WHAT THE TASK ASKS: Your answer should be the full data, transcribed exactly, with no pictures in it.
**** COLLECTED DATA ****
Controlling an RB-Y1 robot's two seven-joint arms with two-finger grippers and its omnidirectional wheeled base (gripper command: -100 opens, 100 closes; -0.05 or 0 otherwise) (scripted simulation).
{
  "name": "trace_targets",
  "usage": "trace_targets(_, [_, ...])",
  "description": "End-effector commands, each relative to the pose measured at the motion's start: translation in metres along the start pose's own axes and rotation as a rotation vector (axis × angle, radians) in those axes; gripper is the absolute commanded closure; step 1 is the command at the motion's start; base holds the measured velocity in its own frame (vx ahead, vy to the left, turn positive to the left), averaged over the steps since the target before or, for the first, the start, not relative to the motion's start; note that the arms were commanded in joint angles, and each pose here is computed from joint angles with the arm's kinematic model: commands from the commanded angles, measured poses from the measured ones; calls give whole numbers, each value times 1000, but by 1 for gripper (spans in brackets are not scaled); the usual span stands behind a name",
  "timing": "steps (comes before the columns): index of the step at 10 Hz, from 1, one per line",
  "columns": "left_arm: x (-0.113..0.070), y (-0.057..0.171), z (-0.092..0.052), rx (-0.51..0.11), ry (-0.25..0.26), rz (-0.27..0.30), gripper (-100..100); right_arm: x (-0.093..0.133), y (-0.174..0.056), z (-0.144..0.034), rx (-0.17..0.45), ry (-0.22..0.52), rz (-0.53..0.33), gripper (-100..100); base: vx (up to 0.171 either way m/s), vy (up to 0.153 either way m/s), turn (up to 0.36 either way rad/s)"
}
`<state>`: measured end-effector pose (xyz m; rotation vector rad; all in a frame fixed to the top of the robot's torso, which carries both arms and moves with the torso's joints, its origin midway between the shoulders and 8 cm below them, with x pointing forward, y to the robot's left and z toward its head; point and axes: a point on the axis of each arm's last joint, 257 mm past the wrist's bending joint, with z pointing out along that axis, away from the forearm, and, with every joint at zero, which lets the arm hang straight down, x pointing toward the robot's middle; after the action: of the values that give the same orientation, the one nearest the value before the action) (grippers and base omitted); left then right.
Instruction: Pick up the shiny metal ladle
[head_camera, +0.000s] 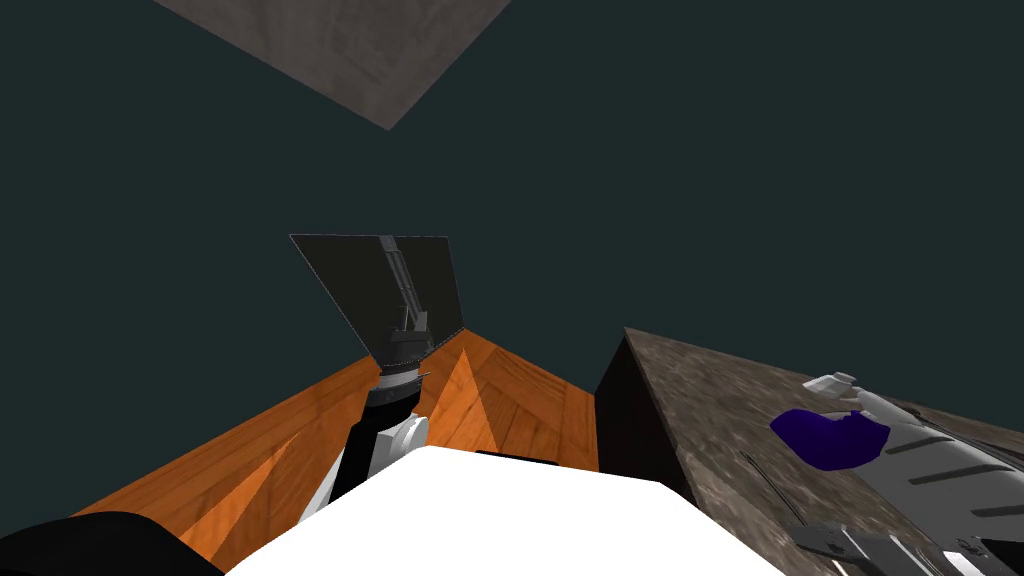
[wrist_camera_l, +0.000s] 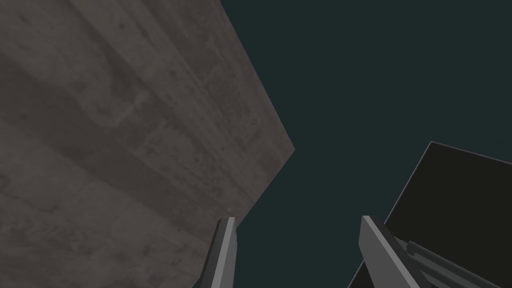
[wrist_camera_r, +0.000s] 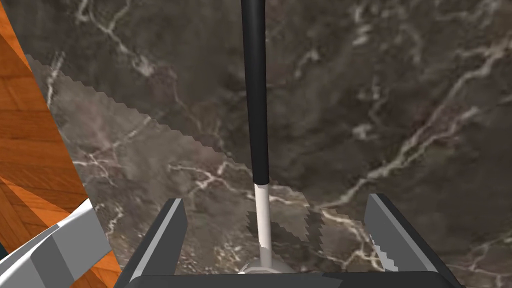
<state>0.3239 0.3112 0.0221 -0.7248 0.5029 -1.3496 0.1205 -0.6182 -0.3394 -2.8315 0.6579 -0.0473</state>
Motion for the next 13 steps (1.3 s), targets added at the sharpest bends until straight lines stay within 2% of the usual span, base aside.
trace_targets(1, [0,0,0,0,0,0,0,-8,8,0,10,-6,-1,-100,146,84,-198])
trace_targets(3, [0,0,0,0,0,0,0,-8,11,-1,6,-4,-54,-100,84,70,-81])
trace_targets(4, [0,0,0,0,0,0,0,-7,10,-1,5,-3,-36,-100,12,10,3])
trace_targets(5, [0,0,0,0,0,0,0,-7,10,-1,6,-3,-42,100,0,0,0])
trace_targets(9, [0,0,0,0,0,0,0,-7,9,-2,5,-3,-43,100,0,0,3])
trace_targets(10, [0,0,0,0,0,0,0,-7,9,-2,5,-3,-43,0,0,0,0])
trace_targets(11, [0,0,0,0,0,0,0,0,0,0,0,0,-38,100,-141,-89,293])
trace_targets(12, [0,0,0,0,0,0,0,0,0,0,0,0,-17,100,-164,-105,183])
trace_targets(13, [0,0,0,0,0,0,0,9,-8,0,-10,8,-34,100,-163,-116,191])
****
WRITTEN SOLUTION:
Controlling an RB-Y1 robot's two seven-joint arms with two-finger grippers and its omnidirectional wheeled base (gripper command: -100 opens, 100 closes; -0.05 or 0 otherwise) (scripted simulation).
{
  "name": "trace_targets",
  "usage": "trace_targets(_, [_, ...])",
  "description": "End-effector commands, each relative to the pose measured at the motion's start: translation in metres along the start pose's own axes and rotation as a rotation vector (axis × angle, radians) in those axes; gripper is the absolute commanded closure; step 1 is the command at the motion's start; base holds the measured velocity in its own frame (vx ahead, vy to the left, turn positive to the left), averaged over the steps since the target before or, for the first, the start, not relative to the motion's start; note that the arms were commanded in joint angles, and each pose here is computed from joint angles with the arm's kinematic model: commands from the commanded angles, measured poses from the measured ones; calls give whole numbers, each value times 1000, but by 1 for gripper (spans in brackets are not scaled); the usual span stands behind a name",
  "timing": "steps (comes before the columns): index of the step at 10 Hz, from 1, one per line",
  "columns": "left_arm: x (-0.113..0.070), y (-0.057..0.171), z (-0.092..0.052), rx (-0.51..0.11), ry (-0.25..0.26), rz (-0.27..0.30), gripper (-100..100); right_arm: x (-0.093..0.133), y (-0.174..0.056), z (-0.144..0.034), rx (-0.17..0.45), ry (-0.22..0.52), rz (-0.53..0.33), gripper (-100..100); base: vx (up to 0.171 either way m/s), vy (up to 0.153 either way m/s), turn (up to 0.36 either way rad/s)"
}
`<state>`: measured end-effector pose (xyz m; rotation vector rad; all in a frame fixed to the top of the robot's torso, which carries both arms and moves with the torso's joints, its origin midway between the shoulders and 8 cm below them, with x pointing forward, y to the robot's left and z toward its head; point and axes: a point on the axis of each arm's last joint, 257 mm past the wrist's bending joint, with z pointing out along that axis, away from the forearm, and, with every joint at zero, which lets the arm hang straight down, x pointing toward the robot's middle; after the action: of the values that give the same orientation, the one nearest the value before the action) (grippers and base omitted); left then right.
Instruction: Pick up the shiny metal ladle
[head_camera, +0.000s] 
[wrist_camera_l, +0.000s] 
[wrist_camera_r, +0.000s] 
<state>0.3239 0.3112 0.0221 -0.7248 0.5029 -1.3496 0.1205 -0.6182 -0.3394 -2.8315 0.6579 -0.0473</state>
Motion for the next 13 steps (1.3 s), targets added at the sharpest bends until straight lines stay within 2% of the usual span, base aside.
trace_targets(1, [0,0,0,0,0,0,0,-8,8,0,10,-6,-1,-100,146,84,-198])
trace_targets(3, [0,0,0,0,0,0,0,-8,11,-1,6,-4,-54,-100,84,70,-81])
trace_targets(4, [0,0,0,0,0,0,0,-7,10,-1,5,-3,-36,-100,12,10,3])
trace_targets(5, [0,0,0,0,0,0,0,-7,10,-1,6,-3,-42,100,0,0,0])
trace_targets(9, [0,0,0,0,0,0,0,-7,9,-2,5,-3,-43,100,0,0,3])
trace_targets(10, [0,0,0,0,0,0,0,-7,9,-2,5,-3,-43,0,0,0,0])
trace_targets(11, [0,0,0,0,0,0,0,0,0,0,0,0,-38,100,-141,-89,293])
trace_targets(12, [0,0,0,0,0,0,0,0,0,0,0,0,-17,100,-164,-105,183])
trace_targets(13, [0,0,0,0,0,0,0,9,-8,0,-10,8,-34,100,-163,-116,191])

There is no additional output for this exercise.